There are some members of the university community who are supportive of Syverud’s early focus on making physical improvements to the campus.
Matthew Mulvaney, an associate professor of human development in the David B. Falk College of Sport and Human Dynamics, called it “ridiculous” that many faculty were upset about the construction of the promenade.
Donald Dutkowsky, a professor of economics in Maxwell, praised Syverud for addressing the Dome, saying “everybody knows it’s long overdue for some real refurbishing.”
A beautified campus will be more attractive to prospective students, proponents argue, and tuition will always be the university’s top money generator, making it easy to justify infrastructure projects.
“It’s not black and white,” said Ken Harper, an associate professor of multimedia photography and design. “You have to pay for the new gym. You have to pay for the new building. You have to pay for the new promenade. And they’re all very nice things. I love it. It’s awesome.

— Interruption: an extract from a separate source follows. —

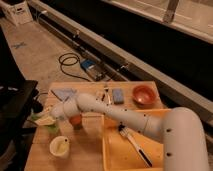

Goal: Place pepper in plastic cup

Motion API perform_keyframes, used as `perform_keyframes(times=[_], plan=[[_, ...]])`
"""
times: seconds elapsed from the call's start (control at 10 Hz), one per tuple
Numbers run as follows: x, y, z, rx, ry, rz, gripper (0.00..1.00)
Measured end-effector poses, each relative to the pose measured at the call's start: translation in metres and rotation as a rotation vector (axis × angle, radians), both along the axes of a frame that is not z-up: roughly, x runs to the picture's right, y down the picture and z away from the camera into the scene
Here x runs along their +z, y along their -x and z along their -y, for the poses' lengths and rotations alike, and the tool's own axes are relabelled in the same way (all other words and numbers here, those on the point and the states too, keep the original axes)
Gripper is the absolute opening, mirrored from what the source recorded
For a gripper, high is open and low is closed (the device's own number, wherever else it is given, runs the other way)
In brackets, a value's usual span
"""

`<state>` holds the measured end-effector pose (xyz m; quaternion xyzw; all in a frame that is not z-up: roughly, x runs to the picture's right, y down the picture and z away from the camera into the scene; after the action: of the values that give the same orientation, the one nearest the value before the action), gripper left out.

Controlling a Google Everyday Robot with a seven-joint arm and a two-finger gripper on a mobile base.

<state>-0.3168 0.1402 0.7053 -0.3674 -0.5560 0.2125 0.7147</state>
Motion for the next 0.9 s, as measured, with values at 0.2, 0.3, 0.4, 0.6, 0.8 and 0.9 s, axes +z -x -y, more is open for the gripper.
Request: perform_keyframes(times=[0.2,0.3,0.4,0.6,0.8,0.9], plan=[[0.006,0.000,-0.004,0.010,0.010,-0.008,0.52],[0.009,-0.001,-0.005,0.013,0.013,-0.015,0.64],[0.010,-0.001,-0.006,0.012,0.013,-0.022,0.69],[0.012,-0.001,-0.006,-0.001,0.006,-0.047,0.72],[0.013,-0.002,-0.006,-0.004,0.001,-0.062,0.72],[0.014,-0.003,-0.006,-0.003,-0.001,-0.070,0.72]])
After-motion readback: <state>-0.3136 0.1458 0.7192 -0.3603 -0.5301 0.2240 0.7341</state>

I would just like to see balance.”
Ally Moreo | Photo Editor
Syverud paused, leaned back and stared to the floor in his office on the sixth floor of Crouse-Hinds Hall as he considered the question: Since becoming chancellor, what has been the biggest surprise about his job?
“I have learned a great deal about how complicated the organic structure of decision-making and governance at a great university really is,” he said after a few moments of silence. “It is emphatically not a small law school.”
At the Washington University School of Law, Syverud oversaw a school with a total student population of less than 1,000. SU’s total student enrollment is well over 20,000. His job here is vastly different than any position he’s been in previously, and Syverud has worked his way through learning curves in the early years of his time as chancellor.
It’s clear, however, that Syverud has achieved his intention of balancing the university’s budget. He said in January that SU is running a “genuinely balanced budget” and that the university’s endowment is again growing after years of either remaining stagnant or decreasing.
The decisions Syverud has made to reach that point have left him unpopular among some in the community, but he says he welcomes the various perspectives on his leadership style. They’re hard to avoid, he recognizes, at a considerably diverse and constantly changing university like SU.
“I wouldn’t want to be at a place where people feel compelled to agree universally all the time,” Syverud said. “So when people disagree or point out imperfections in things, it doesn’t bother me. It tells me we’re a university.”
CLARIFICATION: In a previous version of this article, Peter Cronin, SU’s vice president for development, legal background was unclear. Cronin currently works at a law school, but does not have a law background.
CLARIFICATION: In a previous version of this article, Richard Thompson’s ascent was unclear. Thompson served as chairman of the Board of Trustees before moving into the chairman emeritus role in 2015.